Estou sem tempo para mim, sem tempo para ser eu mesmo, sem tempo para fazer o que gosto e o que me faz bem. Preciso conversar com o vizinho, falar com as pessoas que passem adiante, sentar na calçada e conversar sozinho. Preciso jogar pedrinhas no meio do nada e riscar o chão com uma varinha qualquer.
Preciso chupar picolé de graviola, de coco e mangaba. Preciso pedir um algodão doce e uma maçã do amor. Preciso de pipoca colorida e de cocada de rua. Preciso piscar o olho pra menina bonita que passa de flor vermelha no cabelo. Preciso beijar a palma da mão e depois lançar o beijar em qualquer direção.
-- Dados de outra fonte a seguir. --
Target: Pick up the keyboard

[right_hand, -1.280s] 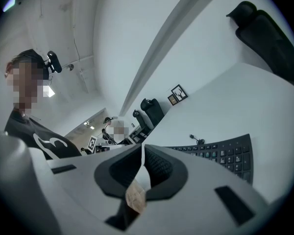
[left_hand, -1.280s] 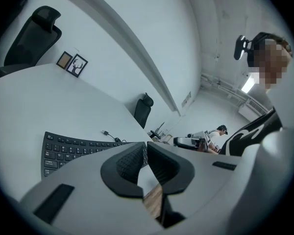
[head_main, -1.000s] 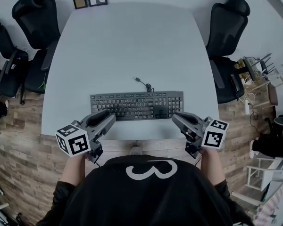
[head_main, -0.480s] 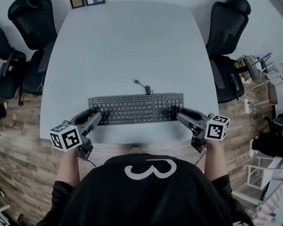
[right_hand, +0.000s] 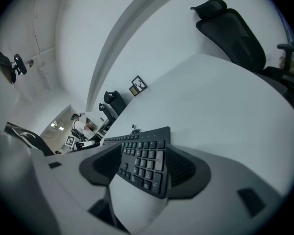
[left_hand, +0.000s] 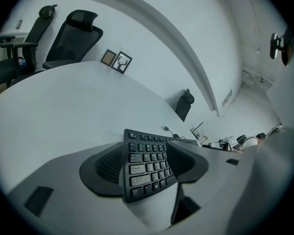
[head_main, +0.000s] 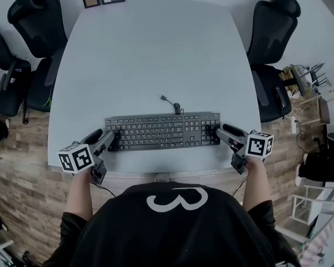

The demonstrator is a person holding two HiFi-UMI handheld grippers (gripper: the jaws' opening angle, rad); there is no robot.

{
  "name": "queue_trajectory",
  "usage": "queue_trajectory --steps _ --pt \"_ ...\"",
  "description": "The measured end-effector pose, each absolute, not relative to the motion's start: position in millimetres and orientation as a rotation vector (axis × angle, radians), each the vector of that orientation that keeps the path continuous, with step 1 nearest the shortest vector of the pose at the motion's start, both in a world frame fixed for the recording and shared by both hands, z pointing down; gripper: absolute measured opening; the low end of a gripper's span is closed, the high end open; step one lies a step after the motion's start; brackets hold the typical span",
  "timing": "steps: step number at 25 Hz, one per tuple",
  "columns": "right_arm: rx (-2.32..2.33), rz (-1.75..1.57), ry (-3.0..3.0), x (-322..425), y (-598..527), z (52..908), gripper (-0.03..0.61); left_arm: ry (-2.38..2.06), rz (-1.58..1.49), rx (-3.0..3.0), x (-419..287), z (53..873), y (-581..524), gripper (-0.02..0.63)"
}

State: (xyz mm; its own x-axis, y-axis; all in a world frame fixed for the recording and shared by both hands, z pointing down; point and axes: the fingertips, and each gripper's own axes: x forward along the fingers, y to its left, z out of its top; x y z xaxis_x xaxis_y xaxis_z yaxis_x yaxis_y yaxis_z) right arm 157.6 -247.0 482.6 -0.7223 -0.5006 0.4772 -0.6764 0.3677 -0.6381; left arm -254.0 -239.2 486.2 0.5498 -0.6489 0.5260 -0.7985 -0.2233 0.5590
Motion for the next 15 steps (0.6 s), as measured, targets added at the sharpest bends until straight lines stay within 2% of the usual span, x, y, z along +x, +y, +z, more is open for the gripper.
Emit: queue_trajectory --steps 15 --pt "0.989 1.304 -2.278 154 -250 526 0.275 -1.102 0.249 1.868 -249 518 -242 0.265"
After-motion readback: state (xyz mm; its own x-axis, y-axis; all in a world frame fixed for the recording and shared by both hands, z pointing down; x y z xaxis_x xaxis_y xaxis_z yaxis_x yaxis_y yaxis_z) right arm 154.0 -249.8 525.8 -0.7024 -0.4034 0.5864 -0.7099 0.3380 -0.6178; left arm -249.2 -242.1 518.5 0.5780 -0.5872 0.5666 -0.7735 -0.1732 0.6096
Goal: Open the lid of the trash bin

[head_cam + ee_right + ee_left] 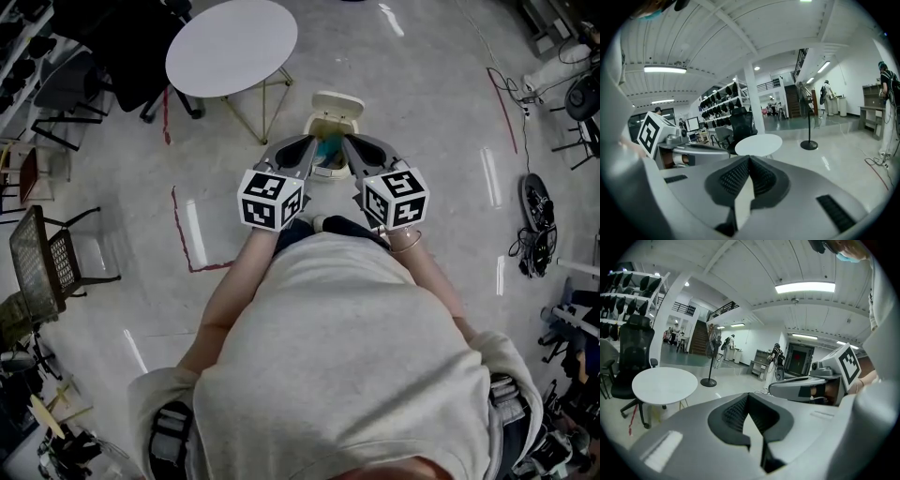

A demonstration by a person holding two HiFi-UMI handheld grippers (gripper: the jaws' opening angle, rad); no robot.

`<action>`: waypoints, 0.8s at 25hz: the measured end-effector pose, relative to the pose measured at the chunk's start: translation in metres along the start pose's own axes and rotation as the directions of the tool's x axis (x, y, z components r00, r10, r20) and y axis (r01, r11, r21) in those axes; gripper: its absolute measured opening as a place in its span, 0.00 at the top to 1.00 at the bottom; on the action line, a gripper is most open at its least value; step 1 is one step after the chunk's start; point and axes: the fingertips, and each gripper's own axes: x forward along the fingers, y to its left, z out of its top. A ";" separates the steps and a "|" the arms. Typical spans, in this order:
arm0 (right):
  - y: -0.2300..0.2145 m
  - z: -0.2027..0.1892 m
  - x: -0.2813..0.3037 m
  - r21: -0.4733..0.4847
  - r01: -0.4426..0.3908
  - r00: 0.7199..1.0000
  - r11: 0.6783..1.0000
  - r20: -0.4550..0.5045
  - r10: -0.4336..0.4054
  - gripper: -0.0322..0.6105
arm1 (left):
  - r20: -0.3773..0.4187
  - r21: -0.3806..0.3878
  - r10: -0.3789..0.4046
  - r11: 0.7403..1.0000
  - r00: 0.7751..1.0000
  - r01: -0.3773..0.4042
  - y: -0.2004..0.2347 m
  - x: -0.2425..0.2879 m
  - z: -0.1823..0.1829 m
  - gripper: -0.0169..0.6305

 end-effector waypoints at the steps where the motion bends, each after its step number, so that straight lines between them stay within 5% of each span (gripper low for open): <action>1: 0.000 0.000 -0.001 0.004 -0.003 1.000 1.000 0.008 0.003 0.94 | -0.006 -0.016 -0.002 1.000 1.000 0.002 -0.001 0.000 -0.003 0.96; 20: 0.010 -0.014 -0.002 0.013 -0.003 1.000 1.000 -0.010 0.003 0.94 | -0.049 -0.073 -0.016 0.997 0.999 0.013 -0.006 -0.003 -0.028 0.96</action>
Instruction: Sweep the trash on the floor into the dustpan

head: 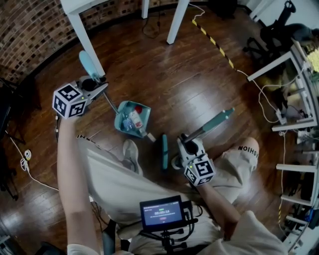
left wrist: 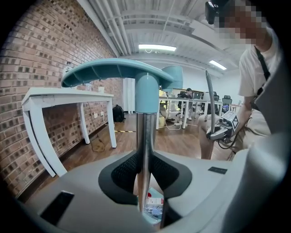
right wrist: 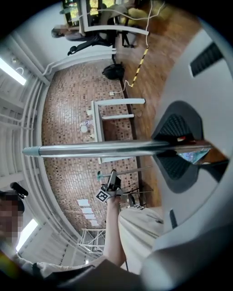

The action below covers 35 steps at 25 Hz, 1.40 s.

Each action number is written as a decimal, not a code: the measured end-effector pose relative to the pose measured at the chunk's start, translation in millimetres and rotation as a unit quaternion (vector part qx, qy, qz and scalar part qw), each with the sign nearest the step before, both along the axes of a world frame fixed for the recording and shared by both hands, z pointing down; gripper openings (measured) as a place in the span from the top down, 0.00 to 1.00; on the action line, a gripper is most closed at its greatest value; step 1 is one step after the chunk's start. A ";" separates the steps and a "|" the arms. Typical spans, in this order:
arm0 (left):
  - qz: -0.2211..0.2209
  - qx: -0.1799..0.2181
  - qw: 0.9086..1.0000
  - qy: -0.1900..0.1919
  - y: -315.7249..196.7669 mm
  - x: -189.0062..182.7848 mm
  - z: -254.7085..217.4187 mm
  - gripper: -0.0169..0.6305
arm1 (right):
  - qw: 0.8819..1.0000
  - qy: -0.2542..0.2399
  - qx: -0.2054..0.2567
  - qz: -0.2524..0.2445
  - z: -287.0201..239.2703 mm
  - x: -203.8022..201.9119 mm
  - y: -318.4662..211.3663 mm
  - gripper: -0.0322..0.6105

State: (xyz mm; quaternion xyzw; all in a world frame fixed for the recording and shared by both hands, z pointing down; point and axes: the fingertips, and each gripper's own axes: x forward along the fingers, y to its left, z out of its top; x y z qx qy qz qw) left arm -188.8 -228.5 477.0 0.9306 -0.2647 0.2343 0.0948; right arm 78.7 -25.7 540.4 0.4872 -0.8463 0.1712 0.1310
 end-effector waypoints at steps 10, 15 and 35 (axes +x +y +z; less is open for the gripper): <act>0.039 -0.010 0.999 -0.002 8.3 6.9 1.1 0.86 | 0.996 -0.008 -0.023 -0.081 2.2 -42.2 16.0 0.82; 0.052 -0.019 0.998 0.000 13.3 14.3 1.2 0.86 | 0.997 -0.042 0.005 -0.057 2.7 -57.4 -19.9 0.82; 0.041 -0.027 0.999 -0.019 10.5 11.4 7.7 0.86 | 0.997 -0.047 0.056 -0.007 -62.4 11.1 -42.0 0.82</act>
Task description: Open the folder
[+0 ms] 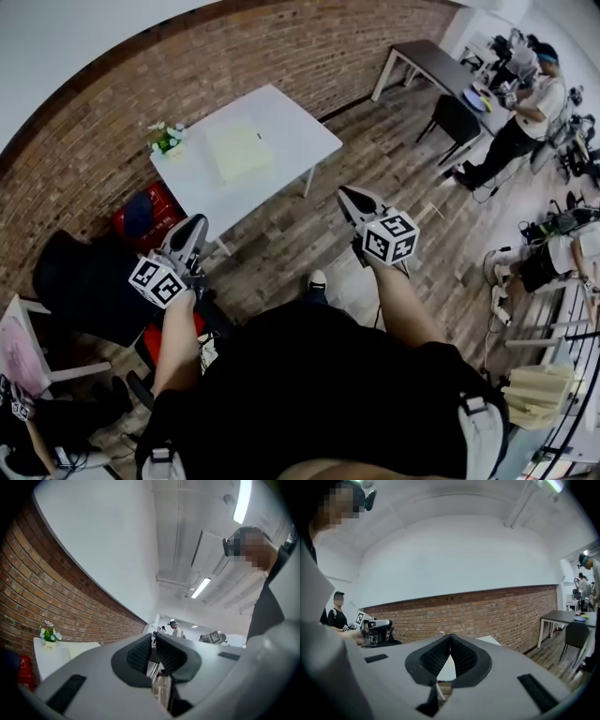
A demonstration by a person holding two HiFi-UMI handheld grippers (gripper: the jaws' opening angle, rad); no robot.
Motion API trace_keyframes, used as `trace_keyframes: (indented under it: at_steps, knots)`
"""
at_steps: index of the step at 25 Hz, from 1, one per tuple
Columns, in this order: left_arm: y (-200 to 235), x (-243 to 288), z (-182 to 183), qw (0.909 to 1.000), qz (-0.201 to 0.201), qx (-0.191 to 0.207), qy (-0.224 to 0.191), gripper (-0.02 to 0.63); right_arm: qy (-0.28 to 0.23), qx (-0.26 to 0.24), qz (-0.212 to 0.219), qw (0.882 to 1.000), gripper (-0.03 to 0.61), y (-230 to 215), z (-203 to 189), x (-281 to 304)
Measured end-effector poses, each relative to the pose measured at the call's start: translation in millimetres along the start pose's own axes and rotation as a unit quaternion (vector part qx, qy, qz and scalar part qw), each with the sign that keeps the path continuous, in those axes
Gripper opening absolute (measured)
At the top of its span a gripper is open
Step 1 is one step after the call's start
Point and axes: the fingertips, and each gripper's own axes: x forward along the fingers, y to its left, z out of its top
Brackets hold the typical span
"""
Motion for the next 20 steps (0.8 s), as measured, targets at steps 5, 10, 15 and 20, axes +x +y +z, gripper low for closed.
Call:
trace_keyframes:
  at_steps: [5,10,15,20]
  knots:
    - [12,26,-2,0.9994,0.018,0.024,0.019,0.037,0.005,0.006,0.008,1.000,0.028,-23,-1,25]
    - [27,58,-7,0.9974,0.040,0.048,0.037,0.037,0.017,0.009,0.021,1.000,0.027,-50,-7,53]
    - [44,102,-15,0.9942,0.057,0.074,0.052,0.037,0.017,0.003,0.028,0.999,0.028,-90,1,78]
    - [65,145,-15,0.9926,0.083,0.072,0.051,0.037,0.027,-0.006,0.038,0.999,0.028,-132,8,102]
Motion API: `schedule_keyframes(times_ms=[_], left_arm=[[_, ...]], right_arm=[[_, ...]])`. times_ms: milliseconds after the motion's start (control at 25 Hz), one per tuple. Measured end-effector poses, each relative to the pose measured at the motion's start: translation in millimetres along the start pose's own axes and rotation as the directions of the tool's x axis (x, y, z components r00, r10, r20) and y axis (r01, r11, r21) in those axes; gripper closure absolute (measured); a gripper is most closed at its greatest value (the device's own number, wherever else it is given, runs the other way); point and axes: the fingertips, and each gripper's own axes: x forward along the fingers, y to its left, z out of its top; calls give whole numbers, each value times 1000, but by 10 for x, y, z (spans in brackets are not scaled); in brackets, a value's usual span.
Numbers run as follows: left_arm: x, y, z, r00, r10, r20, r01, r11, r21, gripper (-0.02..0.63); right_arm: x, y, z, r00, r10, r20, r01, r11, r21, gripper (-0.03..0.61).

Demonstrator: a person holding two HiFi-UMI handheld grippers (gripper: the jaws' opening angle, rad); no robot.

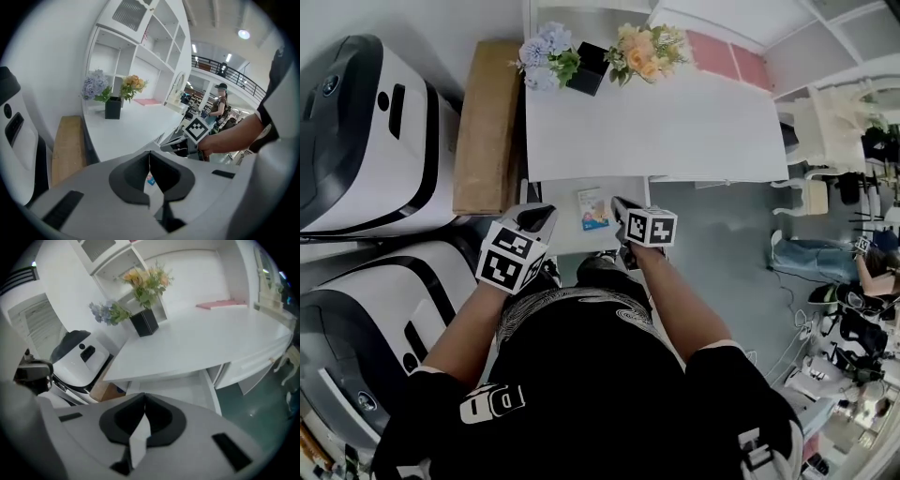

Preciso riscar o tronco da madeira e nele desenhar coração. Preciso escrever versos rimando amor e bilhetinhos com letras miúdas e implorando ao menos um olhar. Preciso ler um livro do começo ao fim e depois reescrever o mesmo livro do fim ao começo. Preciso abrir a janela. Preciso abrir a porta.
Preciso também de um sorriso e de um espelho que não negue as verdades, mas que não doa tanto nas suas verdades.